Рассыпая пепел, тот приткнул сигарету в предупредительно подвинутой ему пепельнице, полез за другой:
— «Самим»… Миф! Нашли тоже классика… хоть постыдились бы! Я на его рецензушку не напрашивался. И ни к кому, никогда… — И кивнул Базанову как своему уже, буркнул: — Козьмин. Иваныч тоже. Их послушать — уже мы только с чьей-то лишь подачи можем… С чьего-то, видите ли, паса. Мифотворцы!
— О, вот этого не надо — греметь… Будто не знаешь, за столько лет, кто я здесь и что удерживаю… знаешь ведь. А то подумает человек… Так вы по поводу статьи своей, конечно? Статья, э-э, хорошая, поверьте; получили, я прочел, другим отдал, читают. Спорное есть, не скрою. Слишком многое ныне завязано, знаете, на социальном. Большинство народное ведь как: об идейном, вероисповедном там, национальноисторическом; о чем вы пишете — все забыли, одно социальное на уме. Материальное.
— И ум ли это, — пробурчал Козьмин. Или Кузьмин, он плохо расслышал и теперь пытался вспомнить, где встречал в журналах это имя. Ведь встречал же вроде где-то раньше, было имя.

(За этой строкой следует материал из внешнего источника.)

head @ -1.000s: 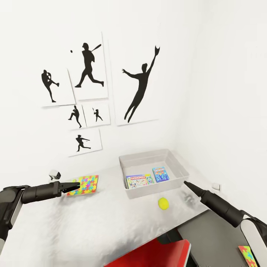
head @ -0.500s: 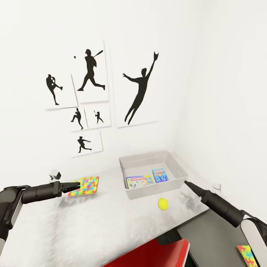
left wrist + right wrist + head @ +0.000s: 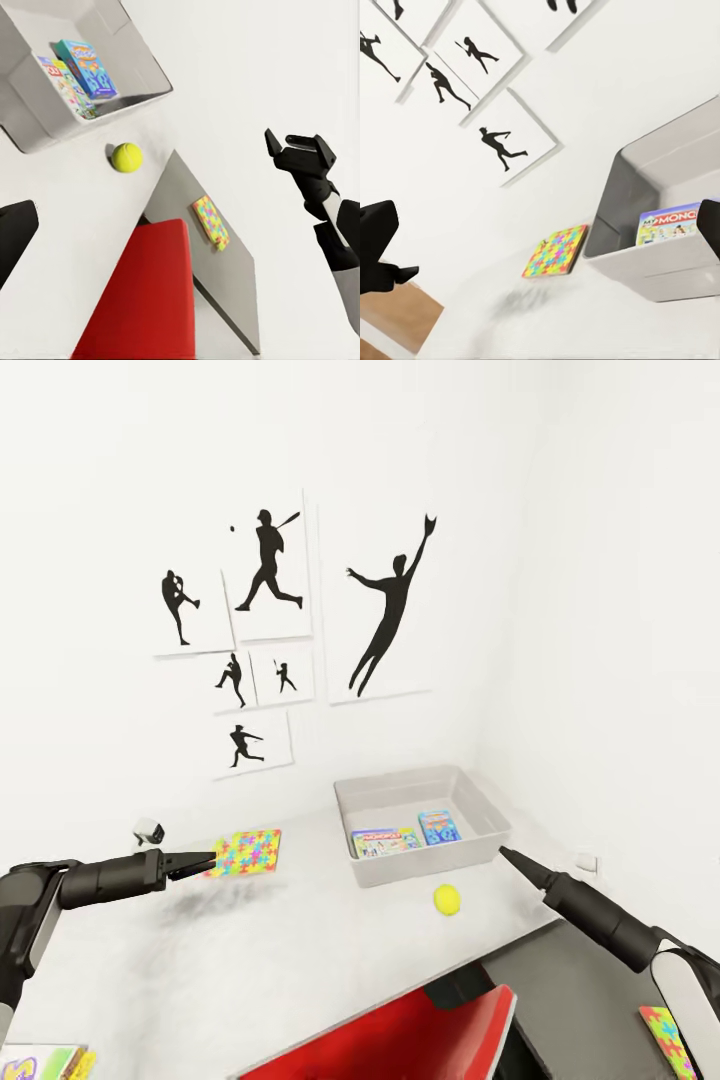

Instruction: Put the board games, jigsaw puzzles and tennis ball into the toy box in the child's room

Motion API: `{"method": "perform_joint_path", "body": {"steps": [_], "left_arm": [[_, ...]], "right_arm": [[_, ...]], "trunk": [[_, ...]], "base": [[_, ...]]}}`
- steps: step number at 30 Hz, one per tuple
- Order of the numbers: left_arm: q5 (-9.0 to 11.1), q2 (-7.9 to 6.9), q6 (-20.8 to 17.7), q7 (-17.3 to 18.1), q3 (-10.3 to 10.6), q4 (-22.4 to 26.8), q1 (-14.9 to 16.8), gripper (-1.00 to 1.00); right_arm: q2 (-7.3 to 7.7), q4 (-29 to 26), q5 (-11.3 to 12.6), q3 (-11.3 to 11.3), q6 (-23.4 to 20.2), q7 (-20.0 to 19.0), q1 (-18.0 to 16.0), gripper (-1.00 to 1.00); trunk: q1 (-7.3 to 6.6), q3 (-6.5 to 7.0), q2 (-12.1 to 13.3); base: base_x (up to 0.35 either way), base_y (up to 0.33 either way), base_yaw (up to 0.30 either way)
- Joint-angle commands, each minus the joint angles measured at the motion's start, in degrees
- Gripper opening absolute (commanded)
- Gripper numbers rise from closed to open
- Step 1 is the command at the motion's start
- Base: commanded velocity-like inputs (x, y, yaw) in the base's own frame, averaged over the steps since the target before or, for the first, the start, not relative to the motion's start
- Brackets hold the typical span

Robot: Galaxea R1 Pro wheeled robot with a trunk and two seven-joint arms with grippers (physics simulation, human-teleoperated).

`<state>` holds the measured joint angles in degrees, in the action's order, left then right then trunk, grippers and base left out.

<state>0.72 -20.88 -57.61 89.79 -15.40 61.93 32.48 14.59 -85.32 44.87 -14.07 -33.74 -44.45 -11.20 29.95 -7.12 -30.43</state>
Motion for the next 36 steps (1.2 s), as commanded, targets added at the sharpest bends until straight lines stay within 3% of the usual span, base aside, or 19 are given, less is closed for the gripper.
{"method": "perform_joint_path", "body": {"steps": [1,11,36], "left_arm": [[0.0,0.00,-0.6,0.2,0.0,0.0,0.0,1.00],[0.0,-0.09,-0.6,0.2,0.0,0.0,0.0,1.00],[0.0,-0.36,-0.6,0.2,-0.2,-0.1,0.0,1.00]], "right_arm": [[0.00,0.0,0.3,-0.1,-0.4,0.0,0.0,1.00],[0.00,-0.3,0.2,0.1,-0.4,0.5,0.0,1.00],[-0.05,-0.3,0.1,0.4,-0.3,1.5,0.0,1.00]], "trunk": [[0.00,-0.08,-0.1],[0.00,-0.03,-0.1],[0.00,-0.02,-0.1]], "base": [[-0.243,0.142,0.037],[-0.256,0.161,0.080],[-0.233,0.158,0.282]]}}
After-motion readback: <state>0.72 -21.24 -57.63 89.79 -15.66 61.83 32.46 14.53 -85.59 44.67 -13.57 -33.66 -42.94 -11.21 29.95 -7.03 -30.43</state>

— Вот именно. Так что вопрос остается пока, в ожидании, открытым… слишком многое ныне открыто — в бездну будущего, можно сказать. А шеф наш — он сейчас, представьте себе, в Брюсселе, да, проездом из Парижа! Связи уж давние, надо поддерживать.
— Да, я справился у секретарши: ни зама, ни его, — кивнул Базанов — для того, чтобы хоть что-то сказать.
— Так что вот-с…
И Козьмин увидел, что разговаривать им, в сущности, больше не о чем:
— Да у вас тут вообще что-то… Второй раз захожу — никого, кофею испить негде. Тираж рухнул, гляжу, сверзился. И все вы какие-то побитые здесь… Что случилось? Клямкины ваши, птицы киви какие-то, пияшевы — вы ж победители вроде, в чем дело?
Козьмин прохрипел это и замолк, шаря по карманам, нет бы пачку положить на стол. Курил он, видно, не судом. И, спичкой помахивая, помавая, гася ее, глядел сквозь дым на приятеля — с прищуром и малость презрительно, туба его с висящей на ней сигаретой еще больше оттопырилась.
— Ну, знаешь… Преувеличиваешь. Потрудней стало, да. А потом, будни же, редакторы на дому с текстами работают…
— Будни? И в будни ненастье, и в праздники дождь… А хочешь, скажу тебе, почему?
— Ну?
— Не ваша она, победа, и вашей никогда не была и не будет, куда вам… Поняли небось? Вы ж роль козла на бойне сыграли. Такую неоценимую, пардон — неоцененную услугу оказали дерьму человеческому, наверх всплывшему, мошенникам всяким, прохвостам же, каких поискать, что сами теперь… как бы это сказать… опешили, в разум не возьмете: как, мол, получиться такое могло?.. Кстати, и в семнадцатом такое ж было, не поумнели ничуть. Дело сделали свое, специфическое, и — геть на кухню!.. Объедки жрать и про господ судачить. До следующего востребованья — народец курочить опять, корчить. Если от него, понятно, что останется…
— Знако-омые формулировочки…
— Ты хочешь сказать — неверные? — Нет, ему нельзя было отказать в хватке, хрипатому. — «Знакомые»… Все-то вы тут знаете, интеллигенты, все формулировки, а вот какать не проситесь… а это зря. Неприятно же, в штаны. Да и кровищи развели.